Deus é onipotente (pode tudo, em tese; só não age de forma contrária à razão, nem pratica o mal). É onipresente, o que significa que nada lhe é oculto. É onisciente, sabe todas as coisas. É porém puro espírito, sem matéria, portanto não é feito de partes. É eterno, não existe no tempo mas na eternidade. E a Eternidade é um ponto sem dimensão, e não uma linha como no tempo. Assim sendo, Deus tem diante de si o passado, o presente e o futuro, todos os eventos. É exterior ao universo. O universo é criação divina, aliás a Ciência moderna, ao descobrir primeiro através do grande físico e matemático Padre Georges Lemaitre (belga), depois pela identificação do Bóson de Higgs na pesquisa do CERN, o início do universo pela singularidade inicial, que depois se expandiu (a Grande Expansão do Universo, mais propriamente que Grande Explosão), confirmou o livro do Gênesis (Gn 1,3), ou seja, o “Fiat Lux”.
Deus é, também, sumamente bom e perfeito. Repugna à inteligência humana a ideia de um Deus mau, como as divindades cósmicas imaginadas nas histórias de H.P. Lovecraft. Até a perfeição matemática do universo dá ideia de um Ser altamente perfeito e bom, a um ponto que nós nem podemos sondar.
As relações íntimas dos grandes atributos do ser divino — as Três Pessoas, Pai, Filho e Espírito Santo — já escapam à razão humana porém foram reveladas por Jesus Cristo. E Jesus é a Encarnação do Verbo, ou Segunda Pessoa. Não é tão difícil entender o básico, e São Tomás de Aquino, o grande filósofo e teólogo do século 13, explicou em seu Compêndio de Teologia que as Pessoas são diferenças de relação na Divindade. O Pai é o Criador, o Filho é o pensamento de Deus, que, sendo eterno e onisciente, a tudo abarca, daí a substancialidade de seu pensamento. Conhecendo perfeitamente a si e à sua criação, Deus ama a si e ama a Criação. Este Amor infinito é o Espírito Santo. O Filho e o Espírito Santo são congeniais ao Pai.
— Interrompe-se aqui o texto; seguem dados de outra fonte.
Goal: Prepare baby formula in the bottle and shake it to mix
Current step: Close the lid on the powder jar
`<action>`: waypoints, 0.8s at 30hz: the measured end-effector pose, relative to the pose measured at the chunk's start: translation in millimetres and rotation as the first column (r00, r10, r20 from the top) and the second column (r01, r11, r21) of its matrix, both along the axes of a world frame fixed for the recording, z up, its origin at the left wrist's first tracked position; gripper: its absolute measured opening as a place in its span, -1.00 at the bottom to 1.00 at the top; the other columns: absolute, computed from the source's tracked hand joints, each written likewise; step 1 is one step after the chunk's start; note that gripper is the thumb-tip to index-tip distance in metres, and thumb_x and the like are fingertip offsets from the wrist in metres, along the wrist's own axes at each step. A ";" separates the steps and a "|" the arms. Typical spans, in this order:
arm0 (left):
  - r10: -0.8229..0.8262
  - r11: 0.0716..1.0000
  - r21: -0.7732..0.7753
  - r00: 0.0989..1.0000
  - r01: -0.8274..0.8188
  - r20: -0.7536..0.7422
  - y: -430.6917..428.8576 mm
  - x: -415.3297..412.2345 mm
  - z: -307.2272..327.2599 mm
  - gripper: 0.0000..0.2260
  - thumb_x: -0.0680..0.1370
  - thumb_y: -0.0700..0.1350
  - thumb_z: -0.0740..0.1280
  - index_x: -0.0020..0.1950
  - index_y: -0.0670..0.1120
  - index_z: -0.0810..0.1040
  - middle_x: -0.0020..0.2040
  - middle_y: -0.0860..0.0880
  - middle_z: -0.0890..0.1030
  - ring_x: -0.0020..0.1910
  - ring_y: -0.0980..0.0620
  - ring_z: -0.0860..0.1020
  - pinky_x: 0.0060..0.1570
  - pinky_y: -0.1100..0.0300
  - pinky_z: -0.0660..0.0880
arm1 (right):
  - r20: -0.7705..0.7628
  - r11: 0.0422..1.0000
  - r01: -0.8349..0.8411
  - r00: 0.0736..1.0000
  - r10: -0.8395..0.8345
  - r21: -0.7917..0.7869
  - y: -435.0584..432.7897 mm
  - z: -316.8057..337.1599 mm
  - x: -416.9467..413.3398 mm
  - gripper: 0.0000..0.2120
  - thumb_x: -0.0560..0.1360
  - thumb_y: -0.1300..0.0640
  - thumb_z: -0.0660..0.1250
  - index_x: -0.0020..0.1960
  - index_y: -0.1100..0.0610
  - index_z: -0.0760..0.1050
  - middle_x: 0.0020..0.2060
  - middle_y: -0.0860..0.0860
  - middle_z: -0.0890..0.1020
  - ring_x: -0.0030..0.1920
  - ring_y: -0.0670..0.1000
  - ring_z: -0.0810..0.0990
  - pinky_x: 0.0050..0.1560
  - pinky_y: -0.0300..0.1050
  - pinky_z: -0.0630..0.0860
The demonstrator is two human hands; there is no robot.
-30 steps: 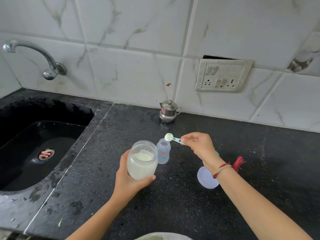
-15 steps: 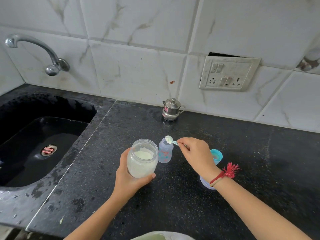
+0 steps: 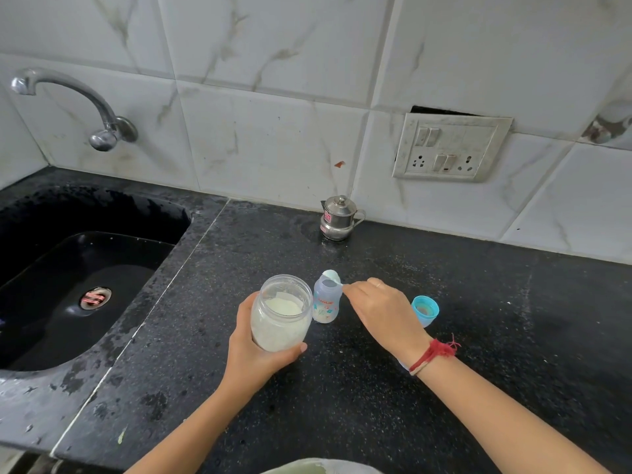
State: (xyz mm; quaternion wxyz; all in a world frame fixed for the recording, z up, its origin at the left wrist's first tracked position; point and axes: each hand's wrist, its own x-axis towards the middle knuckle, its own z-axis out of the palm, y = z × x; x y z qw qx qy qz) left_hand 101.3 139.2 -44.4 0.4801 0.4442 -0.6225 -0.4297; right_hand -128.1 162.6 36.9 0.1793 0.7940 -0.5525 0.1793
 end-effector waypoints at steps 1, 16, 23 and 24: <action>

Embora se diga que o Filho procede do Pai e o Espírito Santo, do Pai e do Filho, esta procedência é eterna, não tem começo no tempo.
O próprio tempo foi criado juntamente com o espaço, a matéria e a energia. Não tem sentido perguntar, como fazem os materialistas, “o que fazia Deus antes de criar o universo” já que não existe antes, já que não havia tempo. Como eu disse, Deus existe na Eternidade, que é um ponto, ou como alguém já expressou, “um momento de eternidade que não passa”.
A grandiosidade de Deus, sublime e eterna, manifesta-se também num amor infinito por suas criaturas, e a nós Ele amou a tal ponto que o seu Verbo aqui se encarnou e sofreu coisas horríveis para nos oferecer a chance de superarmos a miséria do pecado e pela Graça santificante, podermos alcançar a Visão Beatífica no Céu (estado dos bem-aventurados, não fica no espaço cósmico), quando estaremos — que Deus nos dê a sabedoria necessária para não nos desviarmos — “face a face com o Criador”. A expressão “face a face” é simbólica, pois não sabemos como é a fruição de Deus na eternidade. Mas as almas bem-aventuradas que já lá se encontram, sabem. Nós podemos apenas imaginar precariamente.

Rio de Janeiro, 1º de dezembro de 2019.